Aperture Data Studio is a high performance self-contained web-based application for data management. It runs on most Java-compliant operating systems on commodity hardware. Data Studio takes full advantage of 64-bit architectures, is multi-threaded and linearly scalable.
View technical recommendations before installation. Note that your setup requirements will depend on the size of your data and Aperture Data Studio usage.
To install Data Studio, download and run the Experian Aperture Data Studio Setup executable.
The installer can be run silently from the command line using the following switches:
Locations for the data folders and the address validation component can be set from the command line using the following parameters:
Parameter Name | Description | Default folder if not set |
---|---|---|
DIRNAME_ROOT | The root database directory. | C:\ApertureDataStudio |
DIRNAME_DATA | The root variable data file directory. | {DIRNAME_ROOT}\data |
DIRNAME_IMPORT | The directory used for importing files from the server. | {DIRNAME_DATA}\import |
DIRNAME_EXPORT | The root directory used for exporting files. | {DIRNAME_DATA}\export |
DIRNAME_LOG | The log file directory. | {DIRNAME_DATA}\log |
DIRNAME_RESOURCE | The resources directory. | {DIRNAME_DATA}\resource |
DIRNAME_REPOSITORY | The directory containing the repository and repository backups. | {DIRNAME_DATA}\repository |
DIRNAME_TEMP | The temporary files directory. | {DIRNAME_DATA}\temp |
MATCH_DATABASE_PATH_WINDOWS | The directory for Duplicates stores used by the Find duplicates Workflow step. | {DIRNAME_DATA}\experianmatch |
SERVER_ADDRESSVALIDATEINSTALLPATH | The Address Validate runtime directory. | C:\ProgramData\Experian\addressValidate\runtime |
FIND_DUPLICATES_WORKBENCH_PORT | The port for the embedded Find duplicates server. | 26312 |
GDQ_STANDARDIZE_HOSTNAME | The hostname for the Find duplicates Standardize service. | localhost |
GDQ_STANDARDIZE_PORT | The port for the Find duplicates Standardize service. | 5000 |
To perform an upgrade the parameter AI_UPGRADE="Yes" can be used.

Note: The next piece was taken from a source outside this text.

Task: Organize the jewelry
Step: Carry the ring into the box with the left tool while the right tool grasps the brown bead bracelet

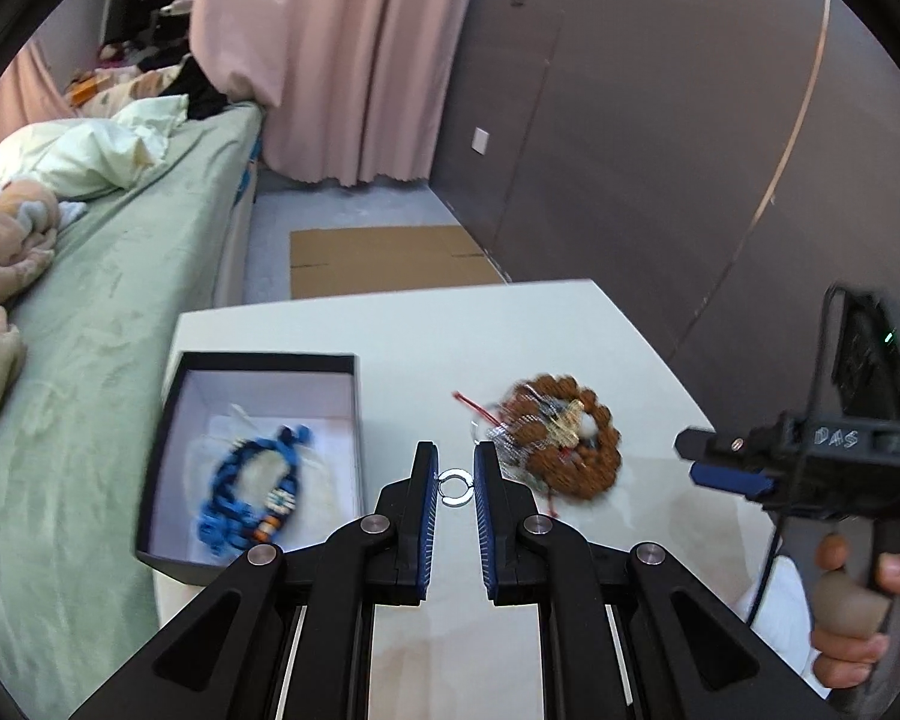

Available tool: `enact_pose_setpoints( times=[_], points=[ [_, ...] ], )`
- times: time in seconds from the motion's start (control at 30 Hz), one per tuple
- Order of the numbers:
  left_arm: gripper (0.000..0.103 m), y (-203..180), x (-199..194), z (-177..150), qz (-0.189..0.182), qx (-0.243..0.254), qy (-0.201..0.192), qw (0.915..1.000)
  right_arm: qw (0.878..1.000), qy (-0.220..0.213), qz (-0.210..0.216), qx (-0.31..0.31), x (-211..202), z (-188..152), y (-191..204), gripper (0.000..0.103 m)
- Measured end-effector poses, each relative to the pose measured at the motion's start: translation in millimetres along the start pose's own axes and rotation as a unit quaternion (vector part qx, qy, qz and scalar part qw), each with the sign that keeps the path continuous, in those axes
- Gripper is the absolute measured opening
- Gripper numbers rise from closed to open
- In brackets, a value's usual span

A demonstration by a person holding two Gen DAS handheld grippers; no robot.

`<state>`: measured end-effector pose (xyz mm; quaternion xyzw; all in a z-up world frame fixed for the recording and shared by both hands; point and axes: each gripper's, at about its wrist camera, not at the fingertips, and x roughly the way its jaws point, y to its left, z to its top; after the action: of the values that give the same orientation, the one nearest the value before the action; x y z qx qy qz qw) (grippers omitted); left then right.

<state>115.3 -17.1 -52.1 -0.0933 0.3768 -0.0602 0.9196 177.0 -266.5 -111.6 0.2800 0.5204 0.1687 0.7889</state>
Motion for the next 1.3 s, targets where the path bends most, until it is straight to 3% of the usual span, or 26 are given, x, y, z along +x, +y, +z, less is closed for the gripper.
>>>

"Experian Aperture Data Studio 2.3.9 Setup.exe" /exenoui /qn DIRNAME_DATA="C:\DATA" DIRNAME_LOG="C:\LOG"
This will install Data Studio silently, setting the DIRNAME_DATA and DIRNAME_LOG directories.
"Experian Aperture Data Studio 2.3.9 Setup.exe" /exenoui /qn AI_UPGRADE="Yes"

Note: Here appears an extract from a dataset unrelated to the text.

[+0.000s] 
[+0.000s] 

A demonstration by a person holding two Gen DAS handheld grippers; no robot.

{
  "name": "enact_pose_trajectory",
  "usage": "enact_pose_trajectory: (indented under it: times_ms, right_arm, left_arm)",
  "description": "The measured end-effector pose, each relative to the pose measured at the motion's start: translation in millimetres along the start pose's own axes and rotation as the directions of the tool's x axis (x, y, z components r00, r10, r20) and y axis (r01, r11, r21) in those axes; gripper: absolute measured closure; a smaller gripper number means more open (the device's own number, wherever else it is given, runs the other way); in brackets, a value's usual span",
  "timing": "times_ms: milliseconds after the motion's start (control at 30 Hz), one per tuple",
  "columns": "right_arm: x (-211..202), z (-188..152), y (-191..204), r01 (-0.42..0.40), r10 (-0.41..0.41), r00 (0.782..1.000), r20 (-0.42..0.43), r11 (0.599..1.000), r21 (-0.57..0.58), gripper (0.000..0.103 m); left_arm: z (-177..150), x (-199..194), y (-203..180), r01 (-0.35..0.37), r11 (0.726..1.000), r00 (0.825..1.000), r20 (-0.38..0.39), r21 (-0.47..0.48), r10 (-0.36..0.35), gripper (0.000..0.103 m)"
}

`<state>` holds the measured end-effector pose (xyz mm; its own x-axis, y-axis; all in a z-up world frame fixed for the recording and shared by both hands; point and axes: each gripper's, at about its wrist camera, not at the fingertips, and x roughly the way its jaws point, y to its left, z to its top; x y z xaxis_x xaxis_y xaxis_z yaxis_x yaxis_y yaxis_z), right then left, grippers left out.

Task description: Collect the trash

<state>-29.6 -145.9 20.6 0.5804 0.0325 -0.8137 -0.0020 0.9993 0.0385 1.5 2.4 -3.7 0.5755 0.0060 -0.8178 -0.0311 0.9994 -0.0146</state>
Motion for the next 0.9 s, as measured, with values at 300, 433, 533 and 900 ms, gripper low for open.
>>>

This will upgrade Data Studio from a previous version, using the same configuration settings. To not migrate the existing configurations, use the option MIGRATE_APPLICATION=”False” alongside your upgrade parameter. "Experian Aperture Data Studio 2.3.9 Setup.exe" /exenoui /qn AI_UPGRADE="Yes" MIGRATE_APPLICATION="False"

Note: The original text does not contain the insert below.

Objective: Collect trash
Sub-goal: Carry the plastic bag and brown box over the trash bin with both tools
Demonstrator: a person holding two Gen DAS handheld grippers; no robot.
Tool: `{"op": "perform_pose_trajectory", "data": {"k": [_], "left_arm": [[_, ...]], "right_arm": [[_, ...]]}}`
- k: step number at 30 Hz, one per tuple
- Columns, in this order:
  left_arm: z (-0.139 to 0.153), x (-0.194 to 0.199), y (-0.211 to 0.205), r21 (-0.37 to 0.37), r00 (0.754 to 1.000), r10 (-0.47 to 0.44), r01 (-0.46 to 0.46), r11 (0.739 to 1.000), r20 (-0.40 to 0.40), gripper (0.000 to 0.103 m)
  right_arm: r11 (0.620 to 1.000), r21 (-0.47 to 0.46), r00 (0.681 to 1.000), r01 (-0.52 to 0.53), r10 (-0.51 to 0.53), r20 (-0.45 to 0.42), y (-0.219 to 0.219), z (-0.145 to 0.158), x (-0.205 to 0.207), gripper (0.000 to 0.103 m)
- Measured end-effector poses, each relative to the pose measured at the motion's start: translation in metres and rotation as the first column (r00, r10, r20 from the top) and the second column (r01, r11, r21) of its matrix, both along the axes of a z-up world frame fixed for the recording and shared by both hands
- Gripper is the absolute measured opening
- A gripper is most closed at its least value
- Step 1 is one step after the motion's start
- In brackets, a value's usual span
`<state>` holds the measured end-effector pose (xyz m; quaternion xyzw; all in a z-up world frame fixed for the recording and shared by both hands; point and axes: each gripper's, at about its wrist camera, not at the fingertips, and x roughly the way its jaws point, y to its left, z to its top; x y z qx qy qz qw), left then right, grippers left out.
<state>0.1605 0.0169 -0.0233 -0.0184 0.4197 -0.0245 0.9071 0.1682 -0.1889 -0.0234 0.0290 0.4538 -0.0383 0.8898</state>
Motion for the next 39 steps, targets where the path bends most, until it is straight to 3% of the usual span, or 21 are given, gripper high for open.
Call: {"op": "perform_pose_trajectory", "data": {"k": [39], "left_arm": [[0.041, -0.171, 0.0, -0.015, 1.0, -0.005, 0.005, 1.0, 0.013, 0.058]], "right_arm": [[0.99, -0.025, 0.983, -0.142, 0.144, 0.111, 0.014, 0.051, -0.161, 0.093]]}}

When the installation is complete:
http://localhost:7701/
or use the shortcut on your desktop. Note that it may take a minute for the service to start.By default, the amount of memory Data Studio can use (more accurately, the initial and maximum heap size) is set at runtime based on system configuration. In most cases, this is suitable for both development and production instances.
In come scenarios you many want to modify memory settings to optimize the resources available and to obtain consistent behavior. Memory settings may need to be further tuned based on the results observed once in use with the production data, users and regular workload.
We recommend that no more than 50% of the available RAM on the server is dedicated to Data Studio. Using more may impact the performance and stability by restricting resources available for the operating system and file system cache.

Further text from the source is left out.